## [EXERCISE AIM]
Tell how many lines of the data below have the string "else" in them. Say nothing more.

──────── RECORDS SUPPLIED ────────

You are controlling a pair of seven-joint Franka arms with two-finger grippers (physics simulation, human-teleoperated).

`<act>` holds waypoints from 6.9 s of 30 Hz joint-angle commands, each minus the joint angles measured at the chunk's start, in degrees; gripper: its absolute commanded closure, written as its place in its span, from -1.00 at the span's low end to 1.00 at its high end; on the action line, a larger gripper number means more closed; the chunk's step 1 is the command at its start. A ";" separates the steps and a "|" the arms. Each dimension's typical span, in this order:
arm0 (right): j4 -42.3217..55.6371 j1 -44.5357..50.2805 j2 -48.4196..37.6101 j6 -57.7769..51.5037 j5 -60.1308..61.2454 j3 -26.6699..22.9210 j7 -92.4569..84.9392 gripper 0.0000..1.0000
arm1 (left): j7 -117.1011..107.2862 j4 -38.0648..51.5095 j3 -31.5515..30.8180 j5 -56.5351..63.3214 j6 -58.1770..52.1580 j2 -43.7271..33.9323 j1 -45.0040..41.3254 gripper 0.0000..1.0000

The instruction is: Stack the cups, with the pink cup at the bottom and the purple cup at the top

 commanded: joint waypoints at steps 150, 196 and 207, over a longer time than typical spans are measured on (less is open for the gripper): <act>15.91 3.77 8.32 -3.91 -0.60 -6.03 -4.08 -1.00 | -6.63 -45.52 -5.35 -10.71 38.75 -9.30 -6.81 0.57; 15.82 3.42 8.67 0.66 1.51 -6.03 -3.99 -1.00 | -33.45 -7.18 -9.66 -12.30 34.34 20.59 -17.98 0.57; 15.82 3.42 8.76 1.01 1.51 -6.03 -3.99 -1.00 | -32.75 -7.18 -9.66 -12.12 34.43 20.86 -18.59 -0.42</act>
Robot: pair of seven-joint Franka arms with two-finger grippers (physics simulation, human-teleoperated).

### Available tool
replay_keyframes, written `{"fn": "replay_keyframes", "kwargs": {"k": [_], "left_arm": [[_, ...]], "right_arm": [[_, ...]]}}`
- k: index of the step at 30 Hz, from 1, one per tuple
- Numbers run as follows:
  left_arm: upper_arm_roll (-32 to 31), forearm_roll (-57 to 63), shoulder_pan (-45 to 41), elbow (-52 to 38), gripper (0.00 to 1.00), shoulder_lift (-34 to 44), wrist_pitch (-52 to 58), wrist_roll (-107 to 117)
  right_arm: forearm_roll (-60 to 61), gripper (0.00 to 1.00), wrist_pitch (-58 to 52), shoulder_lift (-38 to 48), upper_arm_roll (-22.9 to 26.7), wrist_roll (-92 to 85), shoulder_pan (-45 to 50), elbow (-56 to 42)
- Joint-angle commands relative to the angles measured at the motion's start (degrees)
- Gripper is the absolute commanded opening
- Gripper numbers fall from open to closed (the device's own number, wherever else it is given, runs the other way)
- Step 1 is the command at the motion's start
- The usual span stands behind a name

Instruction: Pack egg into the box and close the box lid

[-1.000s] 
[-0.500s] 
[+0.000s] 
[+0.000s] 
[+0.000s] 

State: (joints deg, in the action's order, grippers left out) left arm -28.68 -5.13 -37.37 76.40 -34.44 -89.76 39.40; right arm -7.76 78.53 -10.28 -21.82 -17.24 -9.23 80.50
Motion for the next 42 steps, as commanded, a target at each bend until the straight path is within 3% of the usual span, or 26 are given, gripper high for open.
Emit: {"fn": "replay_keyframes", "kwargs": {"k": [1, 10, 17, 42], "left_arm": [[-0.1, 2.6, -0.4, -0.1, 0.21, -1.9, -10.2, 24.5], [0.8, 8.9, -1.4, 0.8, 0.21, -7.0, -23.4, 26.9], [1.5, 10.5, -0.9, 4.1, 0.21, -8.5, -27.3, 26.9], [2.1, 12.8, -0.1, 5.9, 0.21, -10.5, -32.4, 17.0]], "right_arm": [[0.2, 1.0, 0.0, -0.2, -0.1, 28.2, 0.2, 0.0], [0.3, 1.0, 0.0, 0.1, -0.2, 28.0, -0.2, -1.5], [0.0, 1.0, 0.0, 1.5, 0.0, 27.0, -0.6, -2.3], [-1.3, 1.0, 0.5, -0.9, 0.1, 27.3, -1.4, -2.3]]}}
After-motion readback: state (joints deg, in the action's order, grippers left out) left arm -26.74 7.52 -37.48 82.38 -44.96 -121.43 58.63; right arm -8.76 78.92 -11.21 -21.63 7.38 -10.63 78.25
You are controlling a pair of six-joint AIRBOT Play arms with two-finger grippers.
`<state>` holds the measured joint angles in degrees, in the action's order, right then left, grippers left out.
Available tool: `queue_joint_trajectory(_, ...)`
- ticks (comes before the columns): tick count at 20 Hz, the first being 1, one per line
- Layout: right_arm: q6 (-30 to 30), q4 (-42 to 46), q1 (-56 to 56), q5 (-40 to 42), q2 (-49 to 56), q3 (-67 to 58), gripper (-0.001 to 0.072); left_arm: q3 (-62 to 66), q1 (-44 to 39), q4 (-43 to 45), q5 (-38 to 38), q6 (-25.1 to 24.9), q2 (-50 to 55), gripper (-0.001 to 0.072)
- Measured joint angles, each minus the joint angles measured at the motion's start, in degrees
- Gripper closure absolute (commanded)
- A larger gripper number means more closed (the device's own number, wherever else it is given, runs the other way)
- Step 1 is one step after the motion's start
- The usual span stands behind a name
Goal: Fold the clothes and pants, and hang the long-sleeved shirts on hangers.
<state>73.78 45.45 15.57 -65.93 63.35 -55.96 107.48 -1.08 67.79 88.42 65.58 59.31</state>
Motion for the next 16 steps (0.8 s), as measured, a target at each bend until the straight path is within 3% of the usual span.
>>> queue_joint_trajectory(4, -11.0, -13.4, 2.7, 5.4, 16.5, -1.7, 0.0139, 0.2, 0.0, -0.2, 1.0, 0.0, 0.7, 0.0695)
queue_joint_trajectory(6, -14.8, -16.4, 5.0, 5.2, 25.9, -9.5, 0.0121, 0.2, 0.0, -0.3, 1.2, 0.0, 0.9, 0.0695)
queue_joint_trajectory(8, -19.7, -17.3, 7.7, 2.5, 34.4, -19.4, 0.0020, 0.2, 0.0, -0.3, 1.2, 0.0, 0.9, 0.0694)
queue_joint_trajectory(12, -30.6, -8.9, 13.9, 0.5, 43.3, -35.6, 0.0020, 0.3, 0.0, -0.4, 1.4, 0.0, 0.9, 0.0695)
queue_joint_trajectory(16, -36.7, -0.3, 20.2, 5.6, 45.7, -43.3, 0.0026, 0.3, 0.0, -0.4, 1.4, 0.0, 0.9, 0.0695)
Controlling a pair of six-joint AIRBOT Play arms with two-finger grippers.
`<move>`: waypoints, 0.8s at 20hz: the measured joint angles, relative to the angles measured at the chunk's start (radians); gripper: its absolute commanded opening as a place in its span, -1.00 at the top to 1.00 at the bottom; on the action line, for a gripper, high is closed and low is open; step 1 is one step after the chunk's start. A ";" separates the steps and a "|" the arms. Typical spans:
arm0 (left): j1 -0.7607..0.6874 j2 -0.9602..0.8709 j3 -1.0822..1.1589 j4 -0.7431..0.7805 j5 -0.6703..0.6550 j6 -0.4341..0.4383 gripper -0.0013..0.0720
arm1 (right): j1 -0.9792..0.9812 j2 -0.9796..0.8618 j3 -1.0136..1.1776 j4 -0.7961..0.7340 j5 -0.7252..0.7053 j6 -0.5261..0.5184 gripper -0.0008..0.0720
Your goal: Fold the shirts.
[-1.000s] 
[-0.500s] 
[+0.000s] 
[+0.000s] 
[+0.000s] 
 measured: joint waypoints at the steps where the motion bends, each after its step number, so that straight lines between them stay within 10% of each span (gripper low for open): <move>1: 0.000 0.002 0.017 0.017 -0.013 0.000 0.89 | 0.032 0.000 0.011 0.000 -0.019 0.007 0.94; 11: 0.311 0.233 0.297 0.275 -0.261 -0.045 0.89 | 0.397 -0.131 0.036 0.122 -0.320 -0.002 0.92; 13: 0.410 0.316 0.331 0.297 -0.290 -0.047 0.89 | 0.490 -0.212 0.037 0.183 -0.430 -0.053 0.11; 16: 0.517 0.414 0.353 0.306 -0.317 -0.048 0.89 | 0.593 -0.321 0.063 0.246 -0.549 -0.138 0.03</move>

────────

## [REPLY]
2